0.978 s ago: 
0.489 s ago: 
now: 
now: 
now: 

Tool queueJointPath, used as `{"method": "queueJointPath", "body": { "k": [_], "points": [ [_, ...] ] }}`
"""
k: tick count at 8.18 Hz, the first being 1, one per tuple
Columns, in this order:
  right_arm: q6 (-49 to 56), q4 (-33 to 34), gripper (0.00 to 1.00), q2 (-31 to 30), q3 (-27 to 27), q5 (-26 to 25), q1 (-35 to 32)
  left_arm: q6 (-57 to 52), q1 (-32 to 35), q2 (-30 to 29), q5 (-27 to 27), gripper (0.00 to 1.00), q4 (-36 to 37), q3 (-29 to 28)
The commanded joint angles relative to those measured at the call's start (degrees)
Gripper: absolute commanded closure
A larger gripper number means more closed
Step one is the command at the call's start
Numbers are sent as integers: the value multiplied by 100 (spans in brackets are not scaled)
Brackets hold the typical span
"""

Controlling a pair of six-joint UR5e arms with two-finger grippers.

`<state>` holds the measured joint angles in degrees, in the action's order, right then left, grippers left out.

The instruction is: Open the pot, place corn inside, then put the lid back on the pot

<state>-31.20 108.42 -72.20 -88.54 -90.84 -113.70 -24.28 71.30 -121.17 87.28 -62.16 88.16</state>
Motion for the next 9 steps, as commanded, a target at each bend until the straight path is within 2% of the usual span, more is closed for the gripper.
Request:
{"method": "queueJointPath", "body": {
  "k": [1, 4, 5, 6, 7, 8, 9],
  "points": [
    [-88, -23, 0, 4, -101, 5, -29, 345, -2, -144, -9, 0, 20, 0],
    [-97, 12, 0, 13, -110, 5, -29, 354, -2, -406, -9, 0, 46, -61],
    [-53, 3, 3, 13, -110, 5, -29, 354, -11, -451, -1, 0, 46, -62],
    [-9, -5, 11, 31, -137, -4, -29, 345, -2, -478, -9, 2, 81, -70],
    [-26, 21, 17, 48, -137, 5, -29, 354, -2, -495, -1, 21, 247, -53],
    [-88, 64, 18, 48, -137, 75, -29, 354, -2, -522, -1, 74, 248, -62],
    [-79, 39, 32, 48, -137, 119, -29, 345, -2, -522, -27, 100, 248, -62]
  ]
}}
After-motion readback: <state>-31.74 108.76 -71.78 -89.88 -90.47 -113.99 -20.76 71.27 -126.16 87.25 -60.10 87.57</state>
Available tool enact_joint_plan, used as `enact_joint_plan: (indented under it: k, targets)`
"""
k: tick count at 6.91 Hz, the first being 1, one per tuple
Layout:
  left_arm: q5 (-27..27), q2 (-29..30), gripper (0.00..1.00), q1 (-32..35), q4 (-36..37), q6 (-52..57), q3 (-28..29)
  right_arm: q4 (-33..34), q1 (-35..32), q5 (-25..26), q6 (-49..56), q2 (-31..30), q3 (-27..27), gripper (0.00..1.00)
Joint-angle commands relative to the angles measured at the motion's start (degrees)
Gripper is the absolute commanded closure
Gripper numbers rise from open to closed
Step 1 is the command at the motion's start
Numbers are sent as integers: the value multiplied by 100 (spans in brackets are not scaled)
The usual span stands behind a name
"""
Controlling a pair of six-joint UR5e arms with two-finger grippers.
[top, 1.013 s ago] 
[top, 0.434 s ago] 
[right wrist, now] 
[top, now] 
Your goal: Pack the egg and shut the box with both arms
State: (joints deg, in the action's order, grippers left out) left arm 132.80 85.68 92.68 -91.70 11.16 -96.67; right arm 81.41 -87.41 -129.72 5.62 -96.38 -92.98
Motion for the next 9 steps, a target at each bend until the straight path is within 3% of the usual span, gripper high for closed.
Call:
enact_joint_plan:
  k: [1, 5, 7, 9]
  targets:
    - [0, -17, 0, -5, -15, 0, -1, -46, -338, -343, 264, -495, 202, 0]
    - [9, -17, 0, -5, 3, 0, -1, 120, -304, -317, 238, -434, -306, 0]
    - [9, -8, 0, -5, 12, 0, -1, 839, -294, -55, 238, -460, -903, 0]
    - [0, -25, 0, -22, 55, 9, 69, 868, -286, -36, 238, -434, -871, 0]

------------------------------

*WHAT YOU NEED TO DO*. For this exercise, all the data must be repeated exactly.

*RESULT OF THIS TASK*.
0.978 s ago: 
0.489 s ago: 
now: 
now: 
now: 

Tool queueJointPath, used as `{"method": "queueJointPath", "body": { "k": [_], "points": [ [_, ...] ] }}`
"""
k: tick count at 8.18 Hz, the first being 1, one per tuple
Columns, in this order:
  right_arm: q6 (-49 to 56), q4 (-33 to 34), gripper (0.00 to 1.00), q2 (-31 to 30), q3 (-27 to 27), q5 (-26 to 25), q1 (-35 to 32)
  left_arm: q6 (-57 to 52), q1 (-32 to 35), q2 (-30 to 29), q5 (-27 to 27), gripper (0.00 to 1.00), q4 (-36 to 37), q3 (-29 to 28)
The commanded joint angles relative to those measured at the call's start (degrees)
Gripper: absolute commanded closure
A larger gripper number means more closed
Step one is the command at the call's start
Numbers are sent as integers: the value multiplied by 100 (spans in brackets are not scaled)
Brackets hold the typical span
"""

Controlling a pair of six-joint UR5e arms with two-finger grippers.

`<state>` holds the measured joint angles in degrees, in the action's order, right then left, grippers left out.

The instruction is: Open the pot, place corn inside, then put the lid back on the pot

<state>-31.20 108.42 -72.20 -88.54 -90.84 -113.70 -24.28 71.30 -121.17 87.28 -62.16 88.16</state>
Motion for the next 9 steps, as commanded, a target at each bend until the straight path is within 2% of the usual span, more is closed for the gripper.
Request:
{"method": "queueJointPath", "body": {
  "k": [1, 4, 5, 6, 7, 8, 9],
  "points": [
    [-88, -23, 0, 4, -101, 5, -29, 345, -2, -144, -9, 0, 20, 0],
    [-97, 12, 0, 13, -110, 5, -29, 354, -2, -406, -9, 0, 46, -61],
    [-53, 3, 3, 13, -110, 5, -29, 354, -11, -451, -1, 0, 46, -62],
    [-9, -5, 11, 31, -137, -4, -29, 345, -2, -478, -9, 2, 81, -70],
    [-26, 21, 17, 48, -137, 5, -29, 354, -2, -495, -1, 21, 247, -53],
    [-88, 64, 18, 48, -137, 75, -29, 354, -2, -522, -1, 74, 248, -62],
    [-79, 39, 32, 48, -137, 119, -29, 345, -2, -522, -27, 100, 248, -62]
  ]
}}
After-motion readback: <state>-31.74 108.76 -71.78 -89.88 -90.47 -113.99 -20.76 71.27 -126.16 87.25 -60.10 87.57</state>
Available tool enact_joint_plan, used as `enact_joint_plan: (indented under it: k, targets)`
"""
k: tick count at 6.91 Hz, the first being 1, one per tuple
Layout:
  left_arm: q5 (-27..27), q2 (-29..30), gripper (0.00..1.00), q1 (-32..35), q4 (-36..37), q6 (-52..57), q3 (-28..29)
  right_arm: q4 (-33..34), q1 (-35..32), q5 (-25..26), q6 (-49..56), q2 (-31..30), q3 (-27..27), gripper (0.00..1.00)
Joint-angle commands relative to the angles measured at the motion's start (degrees)
Gripper is the absolute commanded closure
Gripper numbers rise from open to closed
Step 1 is the command at the motion's start
Numbers are sent as integers: the value multiplied by 100 (spans in brackets are not scaled)
The usual span stands behind a name
"""
Controlling a pair of six-joint UR5e arms with two-finger grippers.
[top, 1.013 s ago] 
[top, 0.434 s ago] 
[right wrist, now] 
[top, now] 
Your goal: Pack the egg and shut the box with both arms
State: (joints deg, in the action's order, grippers left out) left arm 132.80 85.68 92.68 -91.70 11.16 -96.67; right arm 81.41 -87.41 -129.72 5.62 -96.38 -92.98
Motion for the next 9 steps, a target at each bend until the straight path is within 3% of the usual span, gripper high for closed.
Call:
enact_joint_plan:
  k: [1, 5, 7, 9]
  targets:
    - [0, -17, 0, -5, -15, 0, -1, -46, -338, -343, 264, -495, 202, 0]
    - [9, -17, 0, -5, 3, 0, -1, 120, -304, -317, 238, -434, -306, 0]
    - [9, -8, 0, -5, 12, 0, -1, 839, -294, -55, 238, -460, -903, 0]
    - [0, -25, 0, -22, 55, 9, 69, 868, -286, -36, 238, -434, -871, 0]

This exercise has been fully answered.